§ REQUIRED ACTION
In the records below, begin at the line containing "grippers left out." and end at the line containing "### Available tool"; quote every line in that span exactly, including both boundary lines, and no others.

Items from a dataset
************

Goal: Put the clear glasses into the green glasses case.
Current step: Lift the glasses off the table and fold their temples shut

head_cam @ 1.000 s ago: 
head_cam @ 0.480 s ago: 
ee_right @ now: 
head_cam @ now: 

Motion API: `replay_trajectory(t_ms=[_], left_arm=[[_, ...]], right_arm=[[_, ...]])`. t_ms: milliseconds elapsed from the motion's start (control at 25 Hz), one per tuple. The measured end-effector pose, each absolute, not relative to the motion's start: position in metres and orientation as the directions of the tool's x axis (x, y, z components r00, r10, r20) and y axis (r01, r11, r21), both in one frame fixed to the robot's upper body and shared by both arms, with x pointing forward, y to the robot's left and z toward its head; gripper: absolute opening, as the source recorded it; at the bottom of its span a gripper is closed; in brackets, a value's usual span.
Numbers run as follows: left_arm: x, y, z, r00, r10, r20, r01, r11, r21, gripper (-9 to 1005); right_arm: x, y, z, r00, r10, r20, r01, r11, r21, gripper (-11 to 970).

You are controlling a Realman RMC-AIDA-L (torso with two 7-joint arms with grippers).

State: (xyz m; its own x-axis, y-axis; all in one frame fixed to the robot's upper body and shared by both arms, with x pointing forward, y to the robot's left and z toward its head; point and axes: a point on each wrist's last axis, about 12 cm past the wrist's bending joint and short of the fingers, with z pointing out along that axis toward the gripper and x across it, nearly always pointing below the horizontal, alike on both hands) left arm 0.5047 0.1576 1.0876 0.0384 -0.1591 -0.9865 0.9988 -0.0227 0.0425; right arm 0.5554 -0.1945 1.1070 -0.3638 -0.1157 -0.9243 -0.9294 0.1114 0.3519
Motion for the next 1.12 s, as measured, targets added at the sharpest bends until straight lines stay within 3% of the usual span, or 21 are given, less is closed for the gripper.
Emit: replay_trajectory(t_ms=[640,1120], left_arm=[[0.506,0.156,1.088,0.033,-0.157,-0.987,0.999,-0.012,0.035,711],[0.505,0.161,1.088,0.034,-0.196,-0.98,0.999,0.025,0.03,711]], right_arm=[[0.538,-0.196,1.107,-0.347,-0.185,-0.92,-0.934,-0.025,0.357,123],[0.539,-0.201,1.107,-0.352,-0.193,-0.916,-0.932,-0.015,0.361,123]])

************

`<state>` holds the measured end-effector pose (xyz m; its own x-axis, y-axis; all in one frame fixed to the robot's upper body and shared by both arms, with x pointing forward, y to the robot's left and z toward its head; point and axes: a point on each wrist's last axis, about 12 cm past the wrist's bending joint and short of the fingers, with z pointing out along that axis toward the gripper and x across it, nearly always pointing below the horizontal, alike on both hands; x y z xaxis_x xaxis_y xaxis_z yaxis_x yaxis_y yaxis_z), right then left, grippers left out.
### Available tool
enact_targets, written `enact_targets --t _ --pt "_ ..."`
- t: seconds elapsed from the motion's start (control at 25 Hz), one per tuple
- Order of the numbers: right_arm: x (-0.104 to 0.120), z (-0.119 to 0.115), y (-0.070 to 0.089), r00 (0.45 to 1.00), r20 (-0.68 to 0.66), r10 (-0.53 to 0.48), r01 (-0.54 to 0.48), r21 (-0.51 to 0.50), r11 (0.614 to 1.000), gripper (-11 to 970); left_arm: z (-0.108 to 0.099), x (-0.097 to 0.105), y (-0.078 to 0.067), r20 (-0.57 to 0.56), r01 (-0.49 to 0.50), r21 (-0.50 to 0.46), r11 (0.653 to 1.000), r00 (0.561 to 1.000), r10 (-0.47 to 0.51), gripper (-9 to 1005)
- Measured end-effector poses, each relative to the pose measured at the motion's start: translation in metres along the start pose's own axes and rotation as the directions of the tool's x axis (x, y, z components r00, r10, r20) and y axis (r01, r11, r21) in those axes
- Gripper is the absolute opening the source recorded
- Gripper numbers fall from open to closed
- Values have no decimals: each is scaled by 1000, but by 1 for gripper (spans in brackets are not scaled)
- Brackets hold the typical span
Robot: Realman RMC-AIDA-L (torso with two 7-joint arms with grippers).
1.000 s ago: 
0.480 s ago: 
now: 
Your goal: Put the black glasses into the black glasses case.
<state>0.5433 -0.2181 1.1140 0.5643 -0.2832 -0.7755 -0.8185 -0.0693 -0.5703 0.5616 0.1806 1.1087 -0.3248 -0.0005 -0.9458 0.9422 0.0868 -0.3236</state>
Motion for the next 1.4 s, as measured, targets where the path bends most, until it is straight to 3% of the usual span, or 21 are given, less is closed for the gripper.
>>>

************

§ YOUR SOLUTION
`<state>` holds the measured end-effector pose (xyz m; its own x-axis, y-axis; all in one frame fixed to the robot's upper body and shared by both arms, with x pointing forward, y to the robot's left and z toward its head; point and axes: a point on each wrist's last axis, about 12 cm past the wrist's bending joint and short of the fingers, with z pointing out along that axis toward the gripper and x across it, nearly always pointing below the horizontal, alike on both hands; x y z xaxis_x xaxis_y xaxis_z yaxis_x yaxis_y yaxis_z), right then left, grippers left out.
### Available tool

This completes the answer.